Today marks the start of Lent. Which depending on your background might leave you feeling guilty that you haven’t even managed to give up chocolate for today let alone 40 days, for others it’s a general shrug of the shoulder at those Pharisaical Anglicans. At somepoint in the history of the church (if I cared more I’d look it up and tell you) it was deemed a Good Idea to create a Christian Calender to mark important occasions down each year so we’d remember Jesus a whole lot more than we do. Thus Easter, Christmas, Lent, Advent and a whole host of other days that are too numerous to put here.
Lent is one of those occasions in which the real meaning has been taken over others. Either by self help gurus to help us improve ourselves by being thinner (who decided thin was good and fat was bad in the moral code of life anyway?). Or it’s one of those things that smug people like to deride in a I’m so free I don’t need to be disciplined for 40 days kind of a way. Both approaches have little merit. Feel free to ignore Lent by all means, but try not to be smug about it. And feel free to observe Lent but please do more than give up chocolate. At least find a good reason for giving up chocolate. Maggi Dawn explains all this far more eloquently than I ever could.
“Lent is not about giving up luxuries, not about losing weight or gaining other benefits, not about food per se, not about de-cluttering or Feng Shui or about ay other kind of feel-good, de-toxifying exercise.
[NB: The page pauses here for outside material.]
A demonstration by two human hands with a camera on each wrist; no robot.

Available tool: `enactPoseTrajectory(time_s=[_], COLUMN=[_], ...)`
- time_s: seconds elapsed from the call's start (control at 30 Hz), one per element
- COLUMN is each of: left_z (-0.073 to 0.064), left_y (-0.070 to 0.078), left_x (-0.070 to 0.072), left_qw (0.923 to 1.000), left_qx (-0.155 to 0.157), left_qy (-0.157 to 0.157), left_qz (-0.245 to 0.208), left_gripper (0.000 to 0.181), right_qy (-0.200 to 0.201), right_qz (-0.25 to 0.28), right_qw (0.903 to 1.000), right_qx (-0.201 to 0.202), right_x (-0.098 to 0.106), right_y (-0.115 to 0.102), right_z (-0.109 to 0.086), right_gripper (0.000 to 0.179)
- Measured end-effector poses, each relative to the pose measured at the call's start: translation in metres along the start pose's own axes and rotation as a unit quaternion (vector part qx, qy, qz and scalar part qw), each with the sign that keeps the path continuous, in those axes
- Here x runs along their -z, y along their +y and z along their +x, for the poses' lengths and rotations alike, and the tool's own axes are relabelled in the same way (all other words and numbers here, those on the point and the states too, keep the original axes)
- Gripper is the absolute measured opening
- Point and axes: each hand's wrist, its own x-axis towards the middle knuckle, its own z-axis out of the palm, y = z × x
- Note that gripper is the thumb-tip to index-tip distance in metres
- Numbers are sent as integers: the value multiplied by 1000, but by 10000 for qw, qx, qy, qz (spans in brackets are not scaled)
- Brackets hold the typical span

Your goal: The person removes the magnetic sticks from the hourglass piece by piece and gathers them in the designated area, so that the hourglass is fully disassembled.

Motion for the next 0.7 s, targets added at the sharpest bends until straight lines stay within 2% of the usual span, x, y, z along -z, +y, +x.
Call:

In the end, it’s about denying yourself some of the essentials of everday life in order to focus on the reality that we depend upon God for life itself; about re-aligning ourselves with God and his purposes in our world; about reminding ourselves that all we have is a gift from God in any case.
And neither is Lent about achievement. We cannot earn God’s love, nor save ourselves. If our Lenten Fast is understood well, it will relieve us of the need to try harder, achieve more, feel worthy. It will ground us in the firm and unshakeable knowledge that we are human – we are but dust, and to dust we shall return – but that to be human is enough, under the loving gaze of God.”
So, if you give up chocolate do it because Jesus is sweeter and we need him in our lives. Find it hard and feel your need of God. But here’s 5 things that might be better than giving up chocolate this Lent and feeling fairly smug about it.
1. Turn off the TV for half an hour a day. Read through the gospels in that time.
2. Feast on chocolate each weekend and remember the Good Provider of it all.
3. Use your time in a different way, do something nobody sees or notices that really helps someone. Don’t tell anyone about it.
4. Actually fast for one day a week. Let it remind you of how much we need God.
5. Wake up each morning and remember that you are a dearly loved child of God. Enjoy that for a bit. Smile. Tell someone else who they are.
Really, do anything that reminds you that you are a creature in the hands of a quite brilliant creator.